The primary hypothesis was that testosterone treatment of elderly men with age-associated memory impairment would result in greater improvement, or less decline, in verbal memory, as assessed by the Delayed Paragraph Recall Subscale (Logical Memory II) of the Wechsler Memory Scale–Revised [45]. Men considered to have age-associated memory impairment had subjective memory complaints, determined by their score on the Memory Assessments Clinics Questionnaire, and objective memory impairment, as determined either by a score on the Delayed Paragraph Recall Subscale or by Benton Visual Retention Test > 1 SD below the performance for young men. We calculated that a sample size of 235 men/arm would provide 90% power to detect a difference between the two arms of 3 points in the Wechsler memory scale, the difference between the 50th percentile for 70- to 75-year-old men (17) and that of 45- to 54-year-old men (20). Based on studies showing that about 60% of men over 65 years meet the criteria for age-associated memory impairment, and a total enrollment of 789, we expect this number of men with age-associated memory impairment.

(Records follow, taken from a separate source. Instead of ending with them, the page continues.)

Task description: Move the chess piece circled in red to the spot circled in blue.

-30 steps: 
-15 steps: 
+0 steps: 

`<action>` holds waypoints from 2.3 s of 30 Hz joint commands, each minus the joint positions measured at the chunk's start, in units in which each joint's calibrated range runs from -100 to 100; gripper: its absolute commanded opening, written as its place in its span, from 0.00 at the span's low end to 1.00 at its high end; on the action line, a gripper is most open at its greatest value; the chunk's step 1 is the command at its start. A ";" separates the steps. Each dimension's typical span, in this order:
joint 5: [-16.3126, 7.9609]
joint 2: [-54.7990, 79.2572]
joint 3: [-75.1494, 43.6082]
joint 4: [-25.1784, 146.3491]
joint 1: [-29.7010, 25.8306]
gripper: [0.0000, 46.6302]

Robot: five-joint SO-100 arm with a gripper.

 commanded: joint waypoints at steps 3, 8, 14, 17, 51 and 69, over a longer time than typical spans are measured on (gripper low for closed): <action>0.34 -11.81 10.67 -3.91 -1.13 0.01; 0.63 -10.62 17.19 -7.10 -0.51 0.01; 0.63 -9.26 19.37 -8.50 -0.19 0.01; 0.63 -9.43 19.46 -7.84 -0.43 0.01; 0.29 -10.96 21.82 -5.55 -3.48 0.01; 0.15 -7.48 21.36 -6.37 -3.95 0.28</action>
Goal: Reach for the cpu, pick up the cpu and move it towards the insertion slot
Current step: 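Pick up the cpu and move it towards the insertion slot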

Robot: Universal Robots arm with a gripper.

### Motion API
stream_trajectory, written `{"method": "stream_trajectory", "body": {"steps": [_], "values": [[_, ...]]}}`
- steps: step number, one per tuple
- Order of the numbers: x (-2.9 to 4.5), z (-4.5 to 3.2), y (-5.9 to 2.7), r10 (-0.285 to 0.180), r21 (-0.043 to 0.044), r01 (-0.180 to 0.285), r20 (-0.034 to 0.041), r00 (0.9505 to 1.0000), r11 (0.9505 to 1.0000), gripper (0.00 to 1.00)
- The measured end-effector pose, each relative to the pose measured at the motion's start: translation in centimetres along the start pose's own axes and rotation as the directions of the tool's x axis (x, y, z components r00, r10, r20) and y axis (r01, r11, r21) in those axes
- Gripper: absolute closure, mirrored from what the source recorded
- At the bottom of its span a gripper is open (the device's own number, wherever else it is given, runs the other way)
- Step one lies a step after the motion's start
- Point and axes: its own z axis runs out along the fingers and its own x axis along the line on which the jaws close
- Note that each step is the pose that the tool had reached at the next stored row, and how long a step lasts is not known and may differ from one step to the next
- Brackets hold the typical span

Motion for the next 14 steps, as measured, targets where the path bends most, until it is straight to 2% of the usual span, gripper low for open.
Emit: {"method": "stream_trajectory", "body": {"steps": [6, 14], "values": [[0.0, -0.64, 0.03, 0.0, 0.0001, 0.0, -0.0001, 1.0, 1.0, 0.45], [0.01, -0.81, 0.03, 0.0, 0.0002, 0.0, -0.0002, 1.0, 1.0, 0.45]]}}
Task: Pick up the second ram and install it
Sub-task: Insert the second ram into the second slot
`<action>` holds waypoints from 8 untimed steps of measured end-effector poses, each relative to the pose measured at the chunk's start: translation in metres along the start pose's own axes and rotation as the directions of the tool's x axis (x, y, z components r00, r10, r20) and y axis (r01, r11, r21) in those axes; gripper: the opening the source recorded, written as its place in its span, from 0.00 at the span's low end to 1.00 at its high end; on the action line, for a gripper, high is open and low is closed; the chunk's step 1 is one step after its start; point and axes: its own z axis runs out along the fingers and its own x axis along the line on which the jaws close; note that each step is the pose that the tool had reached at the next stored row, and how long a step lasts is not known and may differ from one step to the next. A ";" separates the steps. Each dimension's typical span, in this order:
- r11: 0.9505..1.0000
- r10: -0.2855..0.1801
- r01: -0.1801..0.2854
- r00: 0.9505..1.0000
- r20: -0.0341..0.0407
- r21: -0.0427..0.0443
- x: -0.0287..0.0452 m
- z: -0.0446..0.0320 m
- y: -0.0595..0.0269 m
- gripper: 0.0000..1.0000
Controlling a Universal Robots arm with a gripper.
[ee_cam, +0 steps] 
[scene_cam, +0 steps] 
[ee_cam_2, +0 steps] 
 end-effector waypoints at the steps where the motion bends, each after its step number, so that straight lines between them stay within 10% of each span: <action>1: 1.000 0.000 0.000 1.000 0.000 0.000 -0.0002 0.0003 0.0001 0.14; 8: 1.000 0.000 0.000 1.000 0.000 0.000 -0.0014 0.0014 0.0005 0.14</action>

The Wake Forest Cognitive Function Coordinating Center trained, certified, and recertified semiannually the site personnel who administered the tests.

Anemia trial

The primary aim was to determine if testosterone treatment would increase hemoglobin by 1.0 g/dL in men with unexplained mild to moderate anemia of the elderly, defined as a hemoglobin concentration 10.0–12.7 g/dL not due to nutrient deficiency, renal insufficiency, inflammation, or known hematologic disease. We expect to enroll about 100 men who met this criterion, which would provide >90% power to detect this difference.

Cardiovascular trial

The primary hypothesis was that testosterone treatment would decrease progression of noncalcified coronary artery plaque volume, as assessed by computed tomography (CT) angiography. Data using similar CT angiography techniques suggested that scans at baseline and 12 months for 60 men/arm would provide 80% power to detect a 13 mm³ or larger difference between treatment arms after 1 year of treatment, a value chosen to be more conservative than the 14 mm³ treatment effect of statins (Dr Budoff, unpublished). Dr Budoff trained the site technicians who performed the CT angiography.

Bone trial

The primary hypothesis was that testosterone treatment for 1 year would increase trabecular volumetric bone mineral density of the lumbar spine, measured by quantitative CT. A prior study showed that testosterone increased volumetric bone mineral density by 9% (standard error 3%) in 1 year [46]. With 86 men per arm, we should have 90% power to detect a difference this large or larger.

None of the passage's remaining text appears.